## WORK ITEM:
State how many lines in the material hold the string "picture"; nothing besides that number is expected.

## EXCERPTED RECORDS:
━━━━━━━━━━
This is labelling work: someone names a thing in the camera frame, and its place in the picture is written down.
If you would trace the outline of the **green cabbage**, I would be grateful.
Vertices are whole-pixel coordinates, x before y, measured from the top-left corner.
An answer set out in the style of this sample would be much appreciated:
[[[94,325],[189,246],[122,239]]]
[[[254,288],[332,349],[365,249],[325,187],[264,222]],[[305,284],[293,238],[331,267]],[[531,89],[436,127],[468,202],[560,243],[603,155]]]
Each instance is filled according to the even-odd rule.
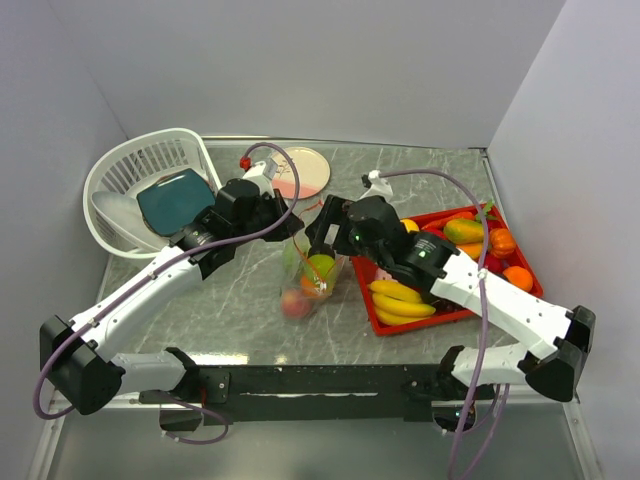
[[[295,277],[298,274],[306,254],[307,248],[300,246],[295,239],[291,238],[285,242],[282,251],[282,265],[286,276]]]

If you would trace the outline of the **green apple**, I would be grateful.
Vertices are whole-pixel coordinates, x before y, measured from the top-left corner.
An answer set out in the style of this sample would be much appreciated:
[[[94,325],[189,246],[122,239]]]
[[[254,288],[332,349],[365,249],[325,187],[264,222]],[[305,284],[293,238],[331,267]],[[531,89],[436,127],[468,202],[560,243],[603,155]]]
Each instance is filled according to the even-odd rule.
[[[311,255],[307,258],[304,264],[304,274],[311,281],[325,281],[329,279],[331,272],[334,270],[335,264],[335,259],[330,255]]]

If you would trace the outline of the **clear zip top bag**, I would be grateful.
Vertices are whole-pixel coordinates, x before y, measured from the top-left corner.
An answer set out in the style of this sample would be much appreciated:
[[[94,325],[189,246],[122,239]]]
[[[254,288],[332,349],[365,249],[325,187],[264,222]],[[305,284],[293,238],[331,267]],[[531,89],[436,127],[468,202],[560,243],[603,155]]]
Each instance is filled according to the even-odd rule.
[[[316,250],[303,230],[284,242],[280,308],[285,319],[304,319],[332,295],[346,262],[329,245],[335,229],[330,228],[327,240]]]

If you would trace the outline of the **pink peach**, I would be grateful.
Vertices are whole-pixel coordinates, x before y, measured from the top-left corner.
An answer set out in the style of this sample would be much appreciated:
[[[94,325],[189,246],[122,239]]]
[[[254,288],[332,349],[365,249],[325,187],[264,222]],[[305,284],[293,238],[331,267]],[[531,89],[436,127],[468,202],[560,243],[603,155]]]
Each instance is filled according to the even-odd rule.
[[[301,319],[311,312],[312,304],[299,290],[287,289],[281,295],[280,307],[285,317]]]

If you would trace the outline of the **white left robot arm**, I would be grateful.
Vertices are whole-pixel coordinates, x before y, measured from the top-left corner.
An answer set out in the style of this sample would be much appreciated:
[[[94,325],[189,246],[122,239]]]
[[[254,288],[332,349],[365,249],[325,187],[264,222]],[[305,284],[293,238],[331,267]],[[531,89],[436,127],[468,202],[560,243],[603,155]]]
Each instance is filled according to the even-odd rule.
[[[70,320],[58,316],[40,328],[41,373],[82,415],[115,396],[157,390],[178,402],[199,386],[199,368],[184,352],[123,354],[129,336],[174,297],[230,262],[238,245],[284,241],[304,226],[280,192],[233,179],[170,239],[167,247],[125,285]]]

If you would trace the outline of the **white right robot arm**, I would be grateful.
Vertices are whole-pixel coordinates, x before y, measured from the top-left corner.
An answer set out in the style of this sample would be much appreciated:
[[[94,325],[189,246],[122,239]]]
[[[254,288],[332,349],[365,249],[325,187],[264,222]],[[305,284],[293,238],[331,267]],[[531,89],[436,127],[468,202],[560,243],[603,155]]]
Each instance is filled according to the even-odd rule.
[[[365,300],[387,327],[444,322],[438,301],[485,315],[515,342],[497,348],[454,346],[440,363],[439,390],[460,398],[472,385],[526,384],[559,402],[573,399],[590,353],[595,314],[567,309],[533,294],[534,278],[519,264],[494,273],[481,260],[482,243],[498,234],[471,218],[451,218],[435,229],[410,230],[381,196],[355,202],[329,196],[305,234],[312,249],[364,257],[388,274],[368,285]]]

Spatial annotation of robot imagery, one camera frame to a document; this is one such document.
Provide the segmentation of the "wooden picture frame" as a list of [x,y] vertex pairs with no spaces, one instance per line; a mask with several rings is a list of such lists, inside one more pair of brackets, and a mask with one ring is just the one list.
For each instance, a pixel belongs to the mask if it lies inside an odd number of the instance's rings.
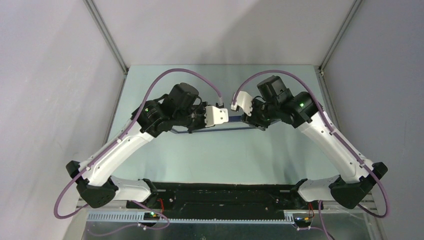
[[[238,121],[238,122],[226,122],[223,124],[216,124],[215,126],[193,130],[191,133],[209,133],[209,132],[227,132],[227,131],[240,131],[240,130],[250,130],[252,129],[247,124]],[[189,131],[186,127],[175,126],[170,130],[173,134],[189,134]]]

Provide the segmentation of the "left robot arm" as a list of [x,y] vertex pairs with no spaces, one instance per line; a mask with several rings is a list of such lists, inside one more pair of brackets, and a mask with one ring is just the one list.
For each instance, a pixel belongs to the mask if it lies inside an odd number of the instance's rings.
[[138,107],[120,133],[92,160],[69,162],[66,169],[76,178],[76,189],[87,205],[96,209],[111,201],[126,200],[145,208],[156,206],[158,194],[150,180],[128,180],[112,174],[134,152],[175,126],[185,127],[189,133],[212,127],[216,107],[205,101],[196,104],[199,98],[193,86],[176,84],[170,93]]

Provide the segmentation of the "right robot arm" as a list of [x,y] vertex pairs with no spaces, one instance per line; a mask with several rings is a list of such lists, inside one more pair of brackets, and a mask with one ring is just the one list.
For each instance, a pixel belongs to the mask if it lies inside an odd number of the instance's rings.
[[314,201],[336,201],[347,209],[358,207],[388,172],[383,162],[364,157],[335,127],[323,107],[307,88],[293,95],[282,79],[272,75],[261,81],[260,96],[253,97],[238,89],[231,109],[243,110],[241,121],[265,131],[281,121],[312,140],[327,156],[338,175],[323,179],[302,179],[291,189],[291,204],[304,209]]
━━━━━━━━━━
## YOUR SOLUTION:
2